Lejos del bullicio del centro, el cantante vive en un chalet de 287 metros cuadrados repartidos en tres plantas, diseñado para exprimir al máximo la luz natural y la sensación de calma. El inmueble tiene un valor de mercado de aproximadamente 600.000 euros.

El corazón de la casa es un enorme salón de estilo contemporáneo, presidido por un gran sofá gris y decorado en tonos neutros y blancos que multiplican la claridad.

Aquí, las líneas rectas, los muebles funcionales y los detalles discretos sustituyen al barroquismo: nada sobra, todo suma a una atmósfera ordeanda y muy vivible.

Es el tipo de salón en el que imaginas tardes de películas con su hija, reuniones con amigos y noches tranquilas tras un concierto intenso.

La cocina sigue la misma línea: moderna, amplia y muy práctica, pensanda tanto para el día a día como para improvisar una cena con invitados sin sentirse encajonado.

Superficies despejadas, colores claros y almacenaje bien resuelto crean un espacio en el que se nota que se vive, pero sin renunciar a la estética.

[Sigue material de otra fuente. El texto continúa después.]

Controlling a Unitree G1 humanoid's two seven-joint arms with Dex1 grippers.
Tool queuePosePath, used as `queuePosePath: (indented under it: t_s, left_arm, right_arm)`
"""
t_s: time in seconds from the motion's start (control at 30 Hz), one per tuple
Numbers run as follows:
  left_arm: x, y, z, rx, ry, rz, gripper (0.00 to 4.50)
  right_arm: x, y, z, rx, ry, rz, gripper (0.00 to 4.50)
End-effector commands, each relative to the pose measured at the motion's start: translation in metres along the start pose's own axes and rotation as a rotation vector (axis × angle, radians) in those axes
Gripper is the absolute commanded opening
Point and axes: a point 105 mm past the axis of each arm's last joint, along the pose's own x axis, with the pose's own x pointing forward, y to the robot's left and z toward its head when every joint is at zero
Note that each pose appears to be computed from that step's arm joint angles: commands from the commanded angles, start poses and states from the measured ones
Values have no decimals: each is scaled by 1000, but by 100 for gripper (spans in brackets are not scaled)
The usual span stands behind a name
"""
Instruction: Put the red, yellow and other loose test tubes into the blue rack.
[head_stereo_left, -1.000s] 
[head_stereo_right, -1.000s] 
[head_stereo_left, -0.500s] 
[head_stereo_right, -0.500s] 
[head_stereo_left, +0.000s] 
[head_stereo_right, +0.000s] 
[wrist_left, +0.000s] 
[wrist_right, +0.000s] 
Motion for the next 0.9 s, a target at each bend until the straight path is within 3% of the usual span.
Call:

David Bustamante y su pareja, Yana Olina, en la piscina de casa

El conjunto se remata con un comedor protagonizado por una gran mesa extensible, que invita a largas sobremesas más que a comidas fugaces.

En la zona privada, la casa cuenta con cinco dormitorios y cuatro baños, una distribución generosa para una familia que necesita intimidad, pero también espacio para recibir.

Uno de los rincones más codiciados es el vestidor, repleto de armarios, que habla tanto de un fondo de armario extenso como de la necesidad de orden de alguien acostumbrado a cambios de look constantes.

En los baños, el discurso se mantiene: líneas sencillas, materiales actuales y un interiorismo que busca más la sensación de hotel boutique que de casa recargada.

Sin embargo, el gran tesoro de esta vivienda está al cruzar la puerta del salón: un jardín privado con una piscina de diseño moderno que podría pertenecer a un pequeño resort.

El agua, el césped y la privacidad de la urbanización convierten este espacio exterior en un auténtico oasis donde entrenar, tomar el sol o, sencillamente, desaparecer del ruido.

A esto se suma que el complejo residencial cuenta con gimnasio y pista de pádel, un plus para un artista que en los últimos años ha transformado por completo su físico y presume de una rutina mucho más saludable.

Vivir en Boadilla del Monte se ha convertido en sinónimo de exclusividad y calidad de vida, algo que explica por qué tantos rostros conocidos eligen este enclave.

El hogar de Bustamante

Calles arboladas, urbanizaciones privadas, zonas verdes y un ambiente familiar permiten a perfiles mediáticos como Bustamante moverse con más discreción que en otros puntos de la capital.

Todo ello en un municipio donde el precio del metro cuadrado supera los 3.700 euros, cifra que sube todavía más en las urbanizaciones más demandadas.

Para Bustamante, que dejó atrás su modesto piso de San Vicente de la Barquera para convertirse en uno de los cantantes más populares del país, esta casa en Boadilla del Monte simboliza también un viaje personal.

Del pequeño cuarto de su infancia, con cama abatible y muebles sencillos, a un chalet moderno con piscina y vestidor de estrella, la vivienda refleja una historia de esfuerzo, éxito y necesidad de normalidad detrás del personaje público.

Una mezcla de hogar real y sueño cumplido que, vista desde fuera, encaja a la perfección con la nueva etapa vital del artista.